EXERCISE. Please find every line in the entries below that contains the string "comes", and copy it.

■ ■ ■

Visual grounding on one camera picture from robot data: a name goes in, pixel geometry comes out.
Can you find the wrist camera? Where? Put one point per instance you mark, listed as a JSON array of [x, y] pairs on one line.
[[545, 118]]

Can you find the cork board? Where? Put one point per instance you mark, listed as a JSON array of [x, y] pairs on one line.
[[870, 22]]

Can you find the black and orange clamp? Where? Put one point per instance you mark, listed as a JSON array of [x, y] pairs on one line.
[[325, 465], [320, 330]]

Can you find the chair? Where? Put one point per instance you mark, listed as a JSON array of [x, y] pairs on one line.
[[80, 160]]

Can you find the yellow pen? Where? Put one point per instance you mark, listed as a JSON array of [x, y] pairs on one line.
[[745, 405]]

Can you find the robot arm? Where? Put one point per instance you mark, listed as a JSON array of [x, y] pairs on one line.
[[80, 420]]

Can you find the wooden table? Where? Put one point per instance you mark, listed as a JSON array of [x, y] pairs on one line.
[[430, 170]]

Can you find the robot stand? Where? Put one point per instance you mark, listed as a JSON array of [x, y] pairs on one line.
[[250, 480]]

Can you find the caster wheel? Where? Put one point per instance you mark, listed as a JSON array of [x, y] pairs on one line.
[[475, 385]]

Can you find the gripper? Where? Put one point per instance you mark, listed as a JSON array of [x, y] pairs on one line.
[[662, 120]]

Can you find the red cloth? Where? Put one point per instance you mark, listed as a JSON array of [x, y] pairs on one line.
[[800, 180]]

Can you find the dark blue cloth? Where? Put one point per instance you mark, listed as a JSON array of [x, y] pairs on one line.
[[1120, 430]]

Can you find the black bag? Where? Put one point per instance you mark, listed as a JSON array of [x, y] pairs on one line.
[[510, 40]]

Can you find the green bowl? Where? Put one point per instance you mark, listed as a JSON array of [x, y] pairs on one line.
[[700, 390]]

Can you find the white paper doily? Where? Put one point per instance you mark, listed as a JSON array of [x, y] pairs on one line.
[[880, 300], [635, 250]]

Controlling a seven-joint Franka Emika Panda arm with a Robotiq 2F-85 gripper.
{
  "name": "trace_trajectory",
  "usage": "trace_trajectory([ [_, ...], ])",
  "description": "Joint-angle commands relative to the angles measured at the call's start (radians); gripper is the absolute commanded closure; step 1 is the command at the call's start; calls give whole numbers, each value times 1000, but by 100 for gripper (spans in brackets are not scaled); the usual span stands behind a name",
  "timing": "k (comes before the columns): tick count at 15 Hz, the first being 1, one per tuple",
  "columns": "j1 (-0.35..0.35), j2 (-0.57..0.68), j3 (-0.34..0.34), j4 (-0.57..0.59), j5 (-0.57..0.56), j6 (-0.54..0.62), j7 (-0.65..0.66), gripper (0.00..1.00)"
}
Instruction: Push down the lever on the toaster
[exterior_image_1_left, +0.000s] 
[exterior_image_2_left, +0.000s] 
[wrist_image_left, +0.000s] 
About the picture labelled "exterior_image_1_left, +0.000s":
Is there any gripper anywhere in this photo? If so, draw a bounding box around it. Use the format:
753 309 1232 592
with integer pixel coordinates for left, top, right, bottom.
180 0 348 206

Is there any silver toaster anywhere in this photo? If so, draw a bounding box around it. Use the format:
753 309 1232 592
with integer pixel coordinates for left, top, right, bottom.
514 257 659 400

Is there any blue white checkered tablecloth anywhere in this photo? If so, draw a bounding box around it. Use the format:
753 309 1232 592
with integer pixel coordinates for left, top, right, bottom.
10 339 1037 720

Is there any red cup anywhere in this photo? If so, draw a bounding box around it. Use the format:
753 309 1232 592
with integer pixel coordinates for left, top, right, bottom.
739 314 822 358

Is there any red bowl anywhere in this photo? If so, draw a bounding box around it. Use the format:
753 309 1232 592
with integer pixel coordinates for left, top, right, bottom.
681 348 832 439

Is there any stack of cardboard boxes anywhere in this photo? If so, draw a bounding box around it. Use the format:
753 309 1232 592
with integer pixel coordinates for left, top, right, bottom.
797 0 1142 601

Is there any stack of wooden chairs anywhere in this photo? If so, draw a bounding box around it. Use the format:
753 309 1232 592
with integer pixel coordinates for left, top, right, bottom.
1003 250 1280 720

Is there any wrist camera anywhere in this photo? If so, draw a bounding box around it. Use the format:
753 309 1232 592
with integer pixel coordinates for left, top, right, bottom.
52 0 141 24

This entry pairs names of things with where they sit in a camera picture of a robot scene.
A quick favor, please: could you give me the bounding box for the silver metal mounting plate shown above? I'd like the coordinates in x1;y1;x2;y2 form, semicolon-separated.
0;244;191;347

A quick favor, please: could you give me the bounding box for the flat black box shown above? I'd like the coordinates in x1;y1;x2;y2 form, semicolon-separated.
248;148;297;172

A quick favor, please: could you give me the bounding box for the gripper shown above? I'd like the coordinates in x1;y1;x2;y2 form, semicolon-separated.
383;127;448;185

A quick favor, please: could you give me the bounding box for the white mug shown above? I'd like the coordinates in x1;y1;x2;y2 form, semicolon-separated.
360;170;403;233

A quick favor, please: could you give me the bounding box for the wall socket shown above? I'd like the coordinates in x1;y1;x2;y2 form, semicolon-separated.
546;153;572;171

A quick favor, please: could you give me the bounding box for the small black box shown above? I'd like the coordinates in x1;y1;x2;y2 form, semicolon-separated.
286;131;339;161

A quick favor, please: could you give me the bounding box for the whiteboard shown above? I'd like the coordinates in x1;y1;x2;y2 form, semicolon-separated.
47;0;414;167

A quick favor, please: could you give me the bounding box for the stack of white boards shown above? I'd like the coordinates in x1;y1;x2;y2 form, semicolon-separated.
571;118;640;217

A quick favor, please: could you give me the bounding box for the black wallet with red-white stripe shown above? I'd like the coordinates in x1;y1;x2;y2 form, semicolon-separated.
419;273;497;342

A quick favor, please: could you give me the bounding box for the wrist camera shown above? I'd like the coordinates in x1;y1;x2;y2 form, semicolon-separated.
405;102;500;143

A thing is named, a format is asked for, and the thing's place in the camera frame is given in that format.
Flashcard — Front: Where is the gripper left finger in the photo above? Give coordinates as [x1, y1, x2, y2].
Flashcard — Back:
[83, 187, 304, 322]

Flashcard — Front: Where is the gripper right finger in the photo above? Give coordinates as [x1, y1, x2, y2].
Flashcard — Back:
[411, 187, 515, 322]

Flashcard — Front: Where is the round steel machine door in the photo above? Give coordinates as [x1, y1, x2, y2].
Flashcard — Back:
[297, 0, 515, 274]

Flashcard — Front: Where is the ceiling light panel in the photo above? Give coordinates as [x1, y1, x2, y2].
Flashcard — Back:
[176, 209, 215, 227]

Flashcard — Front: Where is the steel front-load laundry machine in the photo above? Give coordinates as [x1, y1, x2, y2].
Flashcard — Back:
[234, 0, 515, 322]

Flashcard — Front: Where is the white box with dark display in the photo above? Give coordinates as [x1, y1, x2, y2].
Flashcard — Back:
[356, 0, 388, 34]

■ ■ ■

RESPONSE TO THIS EXERCISE.
Visual grounding on one camera picture from robot data: a name goes in, pixel geometry comes out.
  "timing": "k (comes before the columns): tick count at 15 Hz, the first being 1, one per tuple",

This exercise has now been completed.